_HOW TO COMPLETE THIS TASK_
Restate, word for word and with no pictures, the stretch of lines in the data below that begins at the line with "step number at" and ends at the line with "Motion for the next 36", inclusive.

(RECORDS FOR THE TASK begins)

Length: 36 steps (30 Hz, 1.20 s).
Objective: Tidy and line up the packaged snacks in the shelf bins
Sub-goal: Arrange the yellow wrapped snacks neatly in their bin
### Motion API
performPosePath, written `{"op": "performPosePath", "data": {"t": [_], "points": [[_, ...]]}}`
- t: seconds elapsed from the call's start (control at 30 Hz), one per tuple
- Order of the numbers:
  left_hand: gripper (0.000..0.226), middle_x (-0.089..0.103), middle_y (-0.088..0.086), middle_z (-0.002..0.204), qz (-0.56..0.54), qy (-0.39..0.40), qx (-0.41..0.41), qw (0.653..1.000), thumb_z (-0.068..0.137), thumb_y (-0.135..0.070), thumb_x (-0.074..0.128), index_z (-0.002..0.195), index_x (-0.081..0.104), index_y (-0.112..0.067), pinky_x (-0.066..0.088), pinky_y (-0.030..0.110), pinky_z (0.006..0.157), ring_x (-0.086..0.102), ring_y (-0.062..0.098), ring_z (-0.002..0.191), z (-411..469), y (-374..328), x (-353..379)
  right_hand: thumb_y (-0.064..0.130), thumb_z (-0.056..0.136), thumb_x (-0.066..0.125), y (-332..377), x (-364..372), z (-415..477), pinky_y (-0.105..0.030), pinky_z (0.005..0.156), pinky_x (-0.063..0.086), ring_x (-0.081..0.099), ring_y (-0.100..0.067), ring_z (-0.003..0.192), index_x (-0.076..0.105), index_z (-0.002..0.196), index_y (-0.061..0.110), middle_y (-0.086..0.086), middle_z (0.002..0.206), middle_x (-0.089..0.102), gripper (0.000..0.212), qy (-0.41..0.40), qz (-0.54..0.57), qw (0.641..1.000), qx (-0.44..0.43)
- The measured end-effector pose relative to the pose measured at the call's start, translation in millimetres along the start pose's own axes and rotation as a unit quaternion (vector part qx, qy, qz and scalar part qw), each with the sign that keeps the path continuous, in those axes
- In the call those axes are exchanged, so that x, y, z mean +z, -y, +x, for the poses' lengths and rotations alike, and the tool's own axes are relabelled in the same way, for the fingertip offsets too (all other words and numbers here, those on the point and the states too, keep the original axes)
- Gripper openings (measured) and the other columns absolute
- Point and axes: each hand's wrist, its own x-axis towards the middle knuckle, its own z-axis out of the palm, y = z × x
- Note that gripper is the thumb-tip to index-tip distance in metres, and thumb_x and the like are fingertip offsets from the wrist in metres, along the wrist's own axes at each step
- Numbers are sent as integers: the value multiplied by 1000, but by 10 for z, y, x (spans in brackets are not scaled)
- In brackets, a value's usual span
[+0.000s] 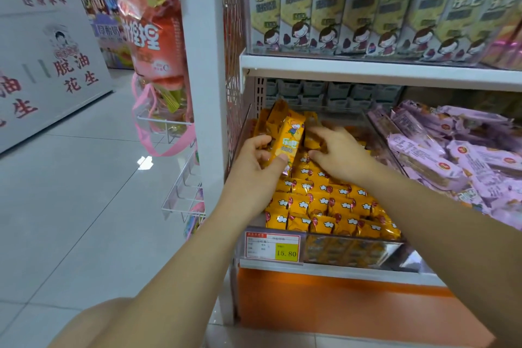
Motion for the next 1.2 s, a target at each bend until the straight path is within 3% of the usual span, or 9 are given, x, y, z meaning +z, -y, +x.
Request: {"op": "performPosePath", "data": {"t": [0.13, 0.27, 0.43, 0.53, 0.6, 0.67, 0.8, 0.93, 1.2], "points": [[43, 57, -7, 111, -20, 3, -21, 1000, 94, -32, 54, 135, 39, -28, 41, 7, 54, 55, -3, 84, 25, 3, 8, 27, 90, 62, -13, 31, 102, -33, 101, 39, 46, -28, 126, 43, 140, 20, -10, 139, 49, 54, 15, -6, 1000, -19], [44, 59, -2, 111, -26, -7, -17, 999, 93, -31, 56, 134, 41, -26, 37, -3, 51, 55, -2, 85, 30, 16, 0, 27, 87, 66, -58, -22, 152, -28, 86, 42, 57, -27, 110, 57, 125, 12, -10, 123, 61, 42, -27, 30, 999, 2], [43, 59, -3, 112, -42, -16, -22, 999, 93, -31, 56, 134, 42, -26, 37, -2, 49, 55, -3, 84, 10, 2, -6, 31, 87, 63, -22, 56, 242, -38, 91, 49, 54, -29, 113, 49, 133, 19, -9, 126, 57, 49, -1, -28, 1000, 0], [43, 59, -4, 113, -45, -22, -26, 998, 93, -33, 56, 134, 42, -28, 38, 0, 49, 55, -3, 86, 19, 5, -10, 25, 88, 60, -12, 26, 244, -32, 74, 51, 62, -25, 90, 58, 120, 15, -8, 103, 65, 34, -27, -6, 999, 25], [44, 59, -4, 114, -47, -23, -26, 998, 93, -33, 56, 134, 42, -27, 38, -1, 49, 55, -3, 86, 33, 5, -9, 19, 91, 54, -40, -50, 180, -23, 54, 43, 57, -15, 63, 61, 102, 12, -1, 76, 60, 15, -79, 60, 994, 49], [44, 58, -4, 116, -54, -19, -27, 998, 93, -33, 55, 134, 42, -27, 40, 1, 50, 55, -3, 87, 44, -2, -4, 15, 94, 49, -54, -161, 50, -17, 45, 37, 52, -3, 52, 57, 101, 22, 4, 72, 56, 12, -126, 170, 975, 68], [43, 58, -6, 117, -89, -20, -42, 995, 93, -33, 55, 134, 43, -28, 42, 17, 64, 57, 2, 95, 38, 2, 0, 9, 99, 40, -62, -298, -274, -23, 68, 57, 67, -10, 82, 56, 117, 19, 4, 98, 58, 26, -152, 420, 886, 126], [43, 59, -8, 112, -107, -26, -47, 993, 93, -31, 56, 134, 44, -27, 40, 14, 61, 56, 1, 92, 15, 3, 16, 10, 94, 54, -52, -375, -455, -26, 74, 55, 66, -18, 88, 58, 109, 16, -5, 107, 59, 17, -119, 539, 820, 151], [41, 62, -7, 110, -102, -14, -45, 994, 92, -24, 58, 131, 47, -28, 44, 23, 67, 61, 7, 95, -48, -27, 3, 13, 88, 63, -69, -468, -622, -22, 63, 47, 56, -10, 71, 56, 109, 20, 2, 81, 61, 24, -157, 544, 819, 90]]}}
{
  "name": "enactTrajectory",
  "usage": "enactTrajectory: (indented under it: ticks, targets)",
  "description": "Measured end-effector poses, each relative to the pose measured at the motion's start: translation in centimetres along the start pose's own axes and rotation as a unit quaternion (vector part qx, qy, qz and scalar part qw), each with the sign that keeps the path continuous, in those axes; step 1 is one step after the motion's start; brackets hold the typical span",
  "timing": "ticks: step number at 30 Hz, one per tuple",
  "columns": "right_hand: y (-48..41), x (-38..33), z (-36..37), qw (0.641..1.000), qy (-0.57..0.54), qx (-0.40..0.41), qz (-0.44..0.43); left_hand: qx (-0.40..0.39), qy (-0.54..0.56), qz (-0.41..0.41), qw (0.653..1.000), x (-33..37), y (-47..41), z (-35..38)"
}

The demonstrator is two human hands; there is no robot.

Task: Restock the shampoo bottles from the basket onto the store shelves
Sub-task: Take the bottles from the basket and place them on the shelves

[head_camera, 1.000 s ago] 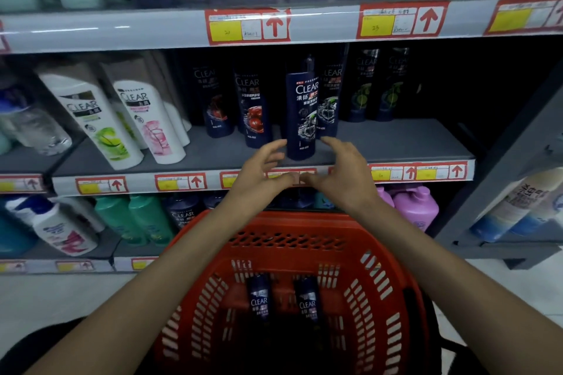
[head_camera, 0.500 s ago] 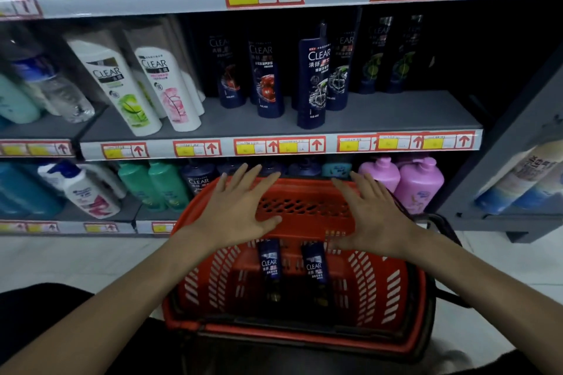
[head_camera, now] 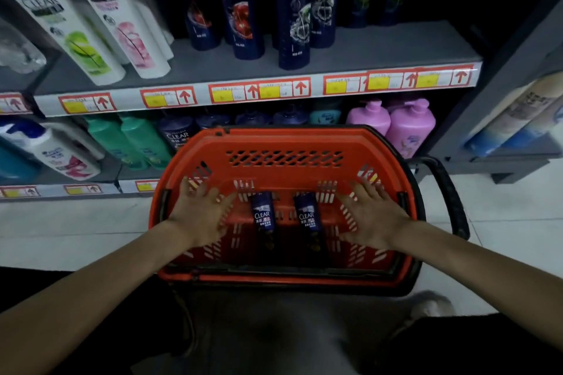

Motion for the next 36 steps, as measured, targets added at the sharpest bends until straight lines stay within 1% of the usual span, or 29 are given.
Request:
enactTrajectory:
  ticks: [3,6,10,12,16,19,24,30,32,36]
  targets:
    - [0.7,0.9,1.2,0.996,0.076,-0.05,0.013,-0.01,-0.044,-0.004,0.999,-0.4,-0.5,0.8]
    - [1.0,2.3,2.6,0.985,0.139,-0.101,0.026,-0.01,-0.067,0.013,0.998,0.6,-1.1,0.6]
    - [1.7,4.0,4.2,0.973,0.179,-0.14,0.045,0.003,-0.077,0.039,0.996,2.8,-2.0,-0.2]
    - [2.3,4.8,4.8,0.969,0.194,-0.146,0.051,-0.004,-0.088,0.044,0.995,3.6,-2.8,-0.7]
    - [3.3,6.2,5.4,0.971,0.19,-0.135,0.058,-0.03,-0.139,0.047,0.989,4.9,-4.5,-1.2]
    - [4.2,6.9,5.9,0.967,0.192,-0.155,0.067,-0.021,-0.161,0.06,0.985,5.6,-5.3,-1.5]
    - [6.0,6.9,7.1,0.963,0.189,-0.173,0.083,-0.012,-0.159,0.077,0.984,6.9,-6.8,-1.9]
    - [6.4,7.7,8.1,0.959,0.194,-0.178,0.102,0.005,-0.111,0.105,0.988,8.2,-7.5,-2.9]
    - [6.3,7.9,8.2,0.959,0.193,-0.182,0.104,-0.002,-0.115,0.099,0.988,8.4,-7.8,-2.9]
    - [5.2,7.0,8.4,0.971,0.156,-0.152,0.093,-0.015,-0.095,0.098,0.991,9.6,-8.7,-2.8]
Point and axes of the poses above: each hand's wrist, its own y-axis away from the middle knuckle, its own z-axis out of the palm, x = y × z, the point moved 4 cm from there along -y, towards the middle knuckle, and after that the axes turned 12 degrees about y, right-handed, at the moved point
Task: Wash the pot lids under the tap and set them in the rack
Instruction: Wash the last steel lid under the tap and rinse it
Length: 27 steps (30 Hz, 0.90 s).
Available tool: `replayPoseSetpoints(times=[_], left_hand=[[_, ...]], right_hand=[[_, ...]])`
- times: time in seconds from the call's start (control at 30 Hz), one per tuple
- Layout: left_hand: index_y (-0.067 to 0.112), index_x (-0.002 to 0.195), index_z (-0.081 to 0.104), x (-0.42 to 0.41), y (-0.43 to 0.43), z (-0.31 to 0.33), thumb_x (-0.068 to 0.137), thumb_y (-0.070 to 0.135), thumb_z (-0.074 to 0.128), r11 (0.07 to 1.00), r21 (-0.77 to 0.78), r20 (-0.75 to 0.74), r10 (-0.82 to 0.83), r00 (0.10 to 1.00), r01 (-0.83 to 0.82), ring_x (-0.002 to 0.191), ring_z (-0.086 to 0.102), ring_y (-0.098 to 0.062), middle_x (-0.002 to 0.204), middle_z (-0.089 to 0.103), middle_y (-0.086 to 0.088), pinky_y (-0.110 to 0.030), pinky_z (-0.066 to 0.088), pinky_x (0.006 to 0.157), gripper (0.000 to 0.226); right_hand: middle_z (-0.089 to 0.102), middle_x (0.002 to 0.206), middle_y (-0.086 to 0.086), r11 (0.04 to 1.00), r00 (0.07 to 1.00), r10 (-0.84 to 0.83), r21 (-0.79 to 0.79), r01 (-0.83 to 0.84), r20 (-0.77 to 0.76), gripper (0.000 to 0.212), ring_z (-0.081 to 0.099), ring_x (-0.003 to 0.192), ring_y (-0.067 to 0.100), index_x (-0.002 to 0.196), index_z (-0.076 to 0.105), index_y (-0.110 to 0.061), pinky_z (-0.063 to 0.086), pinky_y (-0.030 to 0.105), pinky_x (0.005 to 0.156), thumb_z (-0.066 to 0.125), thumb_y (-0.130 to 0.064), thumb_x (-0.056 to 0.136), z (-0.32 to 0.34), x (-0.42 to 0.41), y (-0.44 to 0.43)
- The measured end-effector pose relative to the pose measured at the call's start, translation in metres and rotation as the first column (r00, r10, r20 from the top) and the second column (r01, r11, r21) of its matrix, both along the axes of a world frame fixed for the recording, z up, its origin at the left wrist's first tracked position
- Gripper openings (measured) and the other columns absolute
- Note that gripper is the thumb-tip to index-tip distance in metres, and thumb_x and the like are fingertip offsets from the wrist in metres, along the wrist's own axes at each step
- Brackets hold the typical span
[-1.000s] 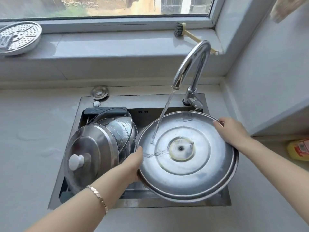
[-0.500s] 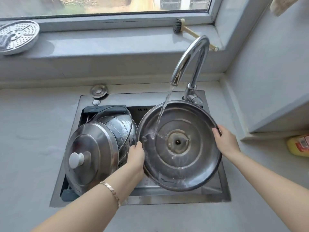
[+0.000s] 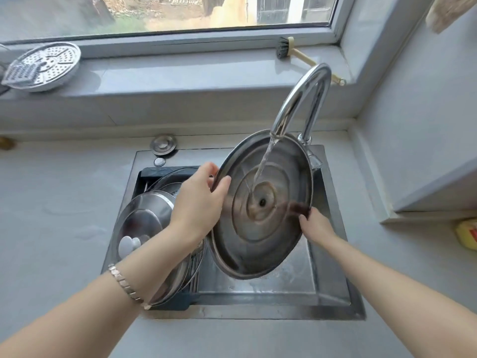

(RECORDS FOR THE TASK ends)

_ANSWER SPACE_
  "timing": "ticks: step number at 30 Hz, one per tuple",
  "columns": "right_hand: y (-48..41), x (-38..33), z (-36..37), qw (0.641..1.000), qy (-0.57..0.54), qx (-0.40..0.41), qz (-0.44..0.43); left_hand: qx (-0.40..0.39), qy (-0.54..0.56), qz (-0.41..0.41), qw (0.653..1.000), x (-33..37), y (-47..41), z (-35..38)"
}

The demonstrator is two human hands; there is no robot.

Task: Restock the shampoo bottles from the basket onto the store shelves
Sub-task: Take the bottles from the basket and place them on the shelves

[head_camera, 1.000 s ago] 
[head_camera, 0.500 s ago] 
[head_camera, now] 

Motion for the next 36 steps, as measured, targets added at the sharpest bends until straight lines stay within 1% of the usual span, or 29 are given.

What has been written completes the answer.